# "MEOW"



## sallyann1969 (Feb 7, 2006)

A big "MEOW" from London UK to everyone on here  

I'm pretty new to forum's in general but it's coooooooool so far  

I've posted up some pics of my 3 babies in my gallery for everyone to see. Please have a look and make some comments if you like.
There is Boj (Appolonia Bojangles :wink: ) my old girl. She's 20 this year and a bit of a head case! She's been diagnosed with senil dementia but I still like to try get further advice at times, hence joining this forum (thanks Meowmie!)
Zibby (Anexibia Cookson :wink: ) my shadow! She will be 12 this year and she told me she was glad I found her because someone might have called her Domino!! She was found in a sewer in the East End of London and I took her on at 6 weeks full of fleas and nasty stuff now she won't leave my side and hates any other human being!
And last but not least there is Mia (Mia Kapia :wink: ) my little Siamese. She will be 11 this year but she still thinks she's a kitten. I rescued her after she was brought to the UK from Algeria (Africa) with no papers and dumped at the airport. I took her on and paid for her to go through the six months quarantine and now she's my baby of the bunch. 
And thats my little family!
Oh yeah, and there's me, I work at Heathrow in the UK as an Animal Health Officer and I LOVE MY CATS!!  
Thanks for reading
sallyann


----------



## sallyann1969 (Feb 7, 2006)

Oh I forgot
Not only am I new to forums but I'm not too hot on computers either, I really want to know how to put pictures in my posts of my girls, can anyone help me? I need it in real simple blonde terms please :lol: 
sallyann


----------



## sallyann1969 (Feb 7, 2006)

I'm trying to put up a pic, has it worked?
sallyann


----------



## sallyann1969 (Feb 7, 2006)

YEAH!!!
sallyann
bit of a long process though hmmm dunno how to do more than one, is it possible?


----------



## sallyann1969 (Feb 7, 2006)

OK I just found the help bits and the testing page DOH! 
sallyann


----------



## MikePageKY (Aug 24, 2005)

Hello and welcome, the jellicles say hi  

I like this one the bestest  












I have found the easiest way to post a photo is, once you have it uploaded, click on the photo to get the full size picture.
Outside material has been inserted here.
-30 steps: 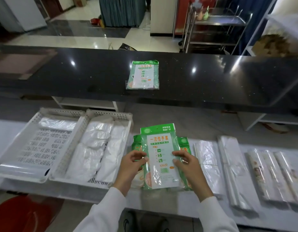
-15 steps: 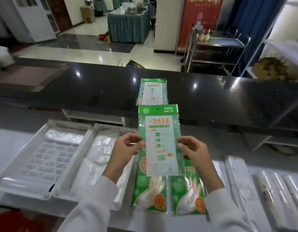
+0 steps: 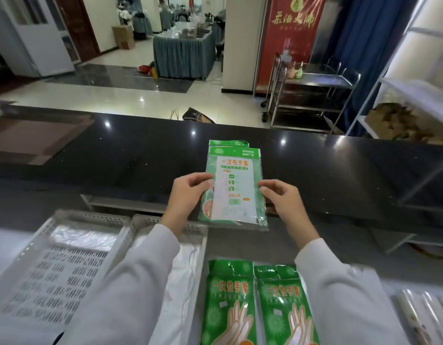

Then, scroll down and you will see a spot marked "UBBCode:" If you cut and paste that string of characters into your post, it will link to the pictures


----------



## senga (Jan 8, 2006)

lol hello and welcome to the forum.I've not long joined but I'm on here nearly everyday.Everyone is so friendly and full of useful information. Have fun. 
Senga


----------



## sallyann1969 (Feb 7, 2006)

Hey senga
Your in the UK too, I wasn't sure if there were many from the UK on here, coooooooool!
Thanks Mike, I love that one too, I will have a play with some things on the test page. I want to try an Avatar but it looks a bit scary  
sallyann


----------



## senga (Jan 8, 2006)

lol there's a few of us in the uk on here


----------



## DesnBaby (Apr 18, 2004)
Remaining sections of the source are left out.